- What is required
Below are lines of data; restate word for word those running from the line containing "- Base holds" to the line containing "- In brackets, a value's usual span", inclusive, and no others.

(Beginning of Supplied information)

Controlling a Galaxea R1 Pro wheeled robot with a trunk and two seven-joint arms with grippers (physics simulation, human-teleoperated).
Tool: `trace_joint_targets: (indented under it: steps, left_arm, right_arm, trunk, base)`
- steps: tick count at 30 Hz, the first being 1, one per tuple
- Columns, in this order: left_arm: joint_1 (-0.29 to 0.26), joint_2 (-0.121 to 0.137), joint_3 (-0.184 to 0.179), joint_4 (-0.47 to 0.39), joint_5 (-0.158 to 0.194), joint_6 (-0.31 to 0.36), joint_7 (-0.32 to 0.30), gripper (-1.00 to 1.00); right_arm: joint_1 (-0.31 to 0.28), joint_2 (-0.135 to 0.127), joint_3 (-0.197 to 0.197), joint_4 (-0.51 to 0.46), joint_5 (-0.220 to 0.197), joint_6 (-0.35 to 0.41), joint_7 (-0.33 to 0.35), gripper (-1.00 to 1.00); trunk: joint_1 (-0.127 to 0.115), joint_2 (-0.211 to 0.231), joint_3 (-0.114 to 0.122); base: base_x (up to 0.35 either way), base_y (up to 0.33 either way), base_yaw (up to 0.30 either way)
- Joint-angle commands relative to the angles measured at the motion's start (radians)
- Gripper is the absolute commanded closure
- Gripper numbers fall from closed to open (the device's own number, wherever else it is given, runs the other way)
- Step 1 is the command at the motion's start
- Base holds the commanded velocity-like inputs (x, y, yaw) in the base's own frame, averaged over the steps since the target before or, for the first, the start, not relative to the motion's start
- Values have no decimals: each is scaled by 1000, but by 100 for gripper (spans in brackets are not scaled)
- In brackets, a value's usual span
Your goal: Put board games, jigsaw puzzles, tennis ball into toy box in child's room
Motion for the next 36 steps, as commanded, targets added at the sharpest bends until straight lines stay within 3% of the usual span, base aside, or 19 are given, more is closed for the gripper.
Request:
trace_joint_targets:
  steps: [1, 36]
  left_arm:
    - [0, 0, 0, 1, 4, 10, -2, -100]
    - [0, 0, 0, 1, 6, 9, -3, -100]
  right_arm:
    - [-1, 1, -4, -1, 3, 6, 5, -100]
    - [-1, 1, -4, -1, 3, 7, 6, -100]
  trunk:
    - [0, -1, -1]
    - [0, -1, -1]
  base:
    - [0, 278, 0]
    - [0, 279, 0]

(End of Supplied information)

- Written reply
- Base holds the commanded velocity-like inputs (x, y, yaw) in the base's own frame, averaged over the steps since the target before or, for the first, the start, not relative to the motion's start
- Values have no decimals: each is scaled by 1000, but by 100 for gripper (spans in brackets are not scaled)
- In brackets, a value's usual span

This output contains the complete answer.